En effet, si des investissements importants et durables sont nécessaires pour améliorer la régularité des lignes de RER, beaucoup d'argent a déjà été dépensé : 500 millions d'euros pour le RER B, autant pour le RER D, et plusieurs centaines de millions d'euros sont prévus pour la rénovation de la ligne C du RER. Ces investissements ne doivent pas dédouaner les opérateurs de tout effort d'amélioration de la régularité. À ce sujet, je rappelle que chaque réunion du CPTP est l'occasion pour les utilisateurs de se plaindre amèrement de l'absence de régularité du RER, le fonctionnement du métro et des autobus suscitant en revanche peu de critiques. Faire rouler les trains, exploiter des réseaux, c'est quand même le coeur de métier de la RATP et de la SNCF. C'est un point essentiel qu'il ne faut jamais perdre de vue.

En tant que membre de longue date du CPTP, j'ai remarqué que, lorsque le STIF et l'ensemble des collectivités se fâchent, la régularité s'améliore significativement. Cela prouve bien qu'il est important de ne pas relâcher la pression sur les opérateurs, notamment via les contrats qu'ils passent avec le STIF. Grâce à des indicateurs chiffrés et au système incitatif de bonus-malus, ceux-ci ont permis des avancées, du moins à la RATP, la SNCF obtenant tous les ans un malus.

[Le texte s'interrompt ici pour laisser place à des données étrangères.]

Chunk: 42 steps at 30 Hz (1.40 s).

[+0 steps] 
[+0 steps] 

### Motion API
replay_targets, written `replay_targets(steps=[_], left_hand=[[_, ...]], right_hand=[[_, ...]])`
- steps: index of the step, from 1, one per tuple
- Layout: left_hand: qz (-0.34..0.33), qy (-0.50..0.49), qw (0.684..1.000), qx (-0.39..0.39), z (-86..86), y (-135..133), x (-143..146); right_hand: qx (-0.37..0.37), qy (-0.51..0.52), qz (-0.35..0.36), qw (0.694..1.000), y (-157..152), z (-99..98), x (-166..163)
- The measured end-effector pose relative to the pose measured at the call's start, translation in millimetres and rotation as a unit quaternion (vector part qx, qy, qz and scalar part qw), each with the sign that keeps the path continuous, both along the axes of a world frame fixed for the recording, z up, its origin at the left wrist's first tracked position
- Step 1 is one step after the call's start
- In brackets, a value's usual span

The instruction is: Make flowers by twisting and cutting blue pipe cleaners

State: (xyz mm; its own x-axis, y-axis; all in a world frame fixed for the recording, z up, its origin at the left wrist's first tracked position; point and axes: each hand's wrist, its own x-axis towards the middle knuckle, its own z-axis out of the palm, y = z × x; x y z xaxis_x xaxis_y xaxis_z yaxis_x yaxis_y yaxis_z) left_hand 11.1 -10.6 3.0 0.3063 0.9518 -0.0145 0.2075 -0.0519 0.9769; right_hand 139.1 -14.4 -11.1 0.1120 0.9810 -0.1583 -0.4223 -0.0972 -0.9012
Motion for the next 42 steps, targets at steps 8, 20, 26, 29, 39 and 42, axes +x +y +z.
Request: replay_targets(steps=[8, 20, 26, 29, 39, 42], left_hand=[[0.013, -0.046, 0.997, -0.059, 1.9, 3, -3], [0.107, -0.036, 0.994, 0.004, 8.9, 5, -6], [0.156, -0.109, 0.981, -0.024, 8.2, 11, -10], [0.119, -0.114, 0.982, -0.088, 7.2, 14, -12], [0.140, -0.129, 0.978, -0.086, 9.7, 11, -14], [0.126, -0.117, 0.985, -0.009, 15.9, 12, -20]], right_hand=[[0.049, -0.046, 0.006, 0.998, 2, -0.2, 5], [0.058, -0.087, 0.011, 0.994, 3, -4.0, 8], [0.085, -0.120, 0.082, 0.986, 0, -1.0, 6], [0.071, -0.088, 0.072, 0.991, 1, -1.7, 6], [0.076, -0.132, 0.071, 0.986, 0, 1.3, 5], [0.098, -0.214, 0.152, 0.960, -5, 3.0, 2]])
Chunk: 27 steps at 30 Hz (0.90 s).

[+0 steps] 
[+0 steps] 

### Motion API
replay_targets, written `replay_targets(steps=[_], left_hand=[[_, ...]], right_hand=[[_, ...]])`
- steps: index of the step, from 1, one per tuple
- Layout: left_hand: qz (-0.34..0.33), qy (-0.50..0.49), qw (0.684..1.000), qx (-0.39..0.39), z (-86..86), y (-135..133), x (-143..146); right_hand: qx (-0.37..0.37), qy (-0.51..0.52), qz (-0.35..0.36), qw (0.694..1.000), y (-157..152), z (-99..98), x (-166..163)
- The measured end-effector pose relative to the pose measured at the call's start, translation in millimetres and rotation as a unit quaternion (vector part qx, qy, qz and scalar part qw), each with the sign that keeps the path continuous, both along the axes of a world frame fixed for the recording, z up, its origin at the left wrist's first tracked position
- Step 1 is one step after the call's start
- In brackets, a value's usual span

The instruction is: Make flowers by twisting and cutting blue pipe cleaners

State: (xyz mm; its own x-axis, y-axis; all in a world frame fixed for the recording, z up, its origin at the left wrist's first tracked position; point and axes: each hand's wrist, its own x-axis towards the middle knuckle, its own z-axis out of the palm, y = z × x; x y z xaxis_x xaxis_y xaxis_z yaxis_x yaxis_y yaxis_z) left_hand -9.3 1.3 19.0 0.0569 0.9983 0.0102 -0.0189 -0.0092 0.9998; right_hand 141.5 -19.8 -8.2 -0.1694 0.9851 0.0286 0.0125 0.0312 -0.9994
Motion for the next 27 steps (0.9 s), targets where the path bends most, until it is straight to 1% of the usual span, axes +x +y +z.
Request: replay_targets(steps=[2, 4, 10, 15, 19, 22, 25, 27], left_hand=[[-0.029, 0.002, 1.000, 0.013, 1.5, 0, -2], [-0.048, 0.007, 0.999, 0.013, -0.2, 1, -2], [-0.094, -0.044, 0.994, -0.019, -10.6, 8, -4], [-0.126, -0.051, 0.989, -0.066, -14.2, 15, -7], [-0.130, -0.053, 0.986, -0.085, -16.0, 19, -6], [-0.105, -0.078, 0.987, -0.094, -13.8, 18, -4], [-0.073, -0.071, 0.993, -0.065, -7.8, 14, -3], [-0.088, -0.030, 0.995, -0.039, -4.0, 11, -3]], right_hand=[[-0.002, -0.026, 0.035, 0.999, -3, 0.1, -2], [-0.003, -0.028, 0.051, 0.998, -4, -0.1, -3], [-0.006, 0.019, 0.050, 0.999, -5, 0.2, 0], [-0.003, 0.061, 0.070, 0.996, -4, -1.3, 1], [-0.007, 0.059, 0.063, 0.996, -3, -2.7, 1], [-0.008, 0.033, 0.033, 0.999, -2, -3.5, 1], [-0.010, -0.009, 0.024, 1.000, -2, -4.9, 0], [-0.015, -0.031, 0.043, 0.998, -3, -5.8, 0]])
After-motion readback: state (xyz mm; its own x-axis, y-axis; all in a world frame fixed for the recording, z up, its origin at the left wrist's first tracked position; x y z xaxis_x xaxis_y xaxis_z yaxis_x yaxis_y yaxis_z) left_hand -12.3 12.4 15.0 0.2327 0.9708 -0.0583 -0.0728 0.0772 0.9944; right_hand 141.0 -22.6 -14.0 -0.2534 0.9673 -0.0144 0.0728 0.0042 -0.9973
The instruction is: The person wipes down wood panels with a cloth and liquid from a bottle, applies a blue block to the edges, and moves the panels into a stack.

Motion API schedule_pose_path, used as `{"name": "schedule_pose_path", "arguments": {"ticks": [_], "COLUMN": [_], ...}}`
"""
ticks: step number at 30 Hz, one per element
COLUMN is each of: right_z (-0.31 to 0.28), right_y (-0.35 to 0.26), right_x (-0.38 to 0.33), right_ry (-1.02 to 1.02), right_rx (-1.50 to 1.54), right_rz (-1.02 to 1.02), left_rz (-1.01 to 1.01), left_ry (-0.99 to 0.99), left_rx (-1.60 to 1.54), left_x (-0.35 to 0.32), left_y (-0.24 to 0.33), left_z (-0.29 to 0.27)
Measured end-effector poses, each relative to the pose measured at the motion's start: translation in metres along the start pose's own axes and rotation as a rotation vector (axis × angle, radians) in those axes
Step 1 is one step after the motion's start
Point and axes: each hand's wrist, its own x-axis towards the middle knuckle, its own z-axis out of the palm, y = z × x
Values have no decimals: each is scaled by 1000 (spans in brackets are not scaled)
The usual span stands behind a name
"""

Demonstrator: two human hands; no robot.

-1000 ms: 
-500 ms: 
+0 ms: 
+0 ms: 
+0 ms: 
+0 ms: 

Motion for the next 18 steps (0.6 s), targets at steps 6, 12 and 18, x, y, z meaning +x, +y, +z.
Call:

La ligne A du RER est victime de son succès : transportant désormais plus d'un million de voyageurs par jour, elle est à la limite de ses capacités. Le STIF avait, dès 2008, demandé à la RATP de prendre des mesures d'urgence dans le cadre d'un schéma directeur et le CPTP avait approuvé cette démarche. Les mesures d'urgence prises par la RATP ont, certes, permis une amélioration de la situation. Le nouveau matériel roulant MI09 à deux niveaux, que le STIF a contribué à financer à hauteur de 600 millions d'euros, devrait permettre d'améliorer encore le trafic. Enfin, le prolongement du RER E à l'Ouest devrait à terme mettre fin à la saturation de cette ligne. Les études sont en cours, mais il faut savoir qu'il s'écoule en moyenne cinq ans entre le lancement d'un projet et sa réalisation. Cinq ans, c'est long pour des usagers qui subissent quotidiennement des retards de train.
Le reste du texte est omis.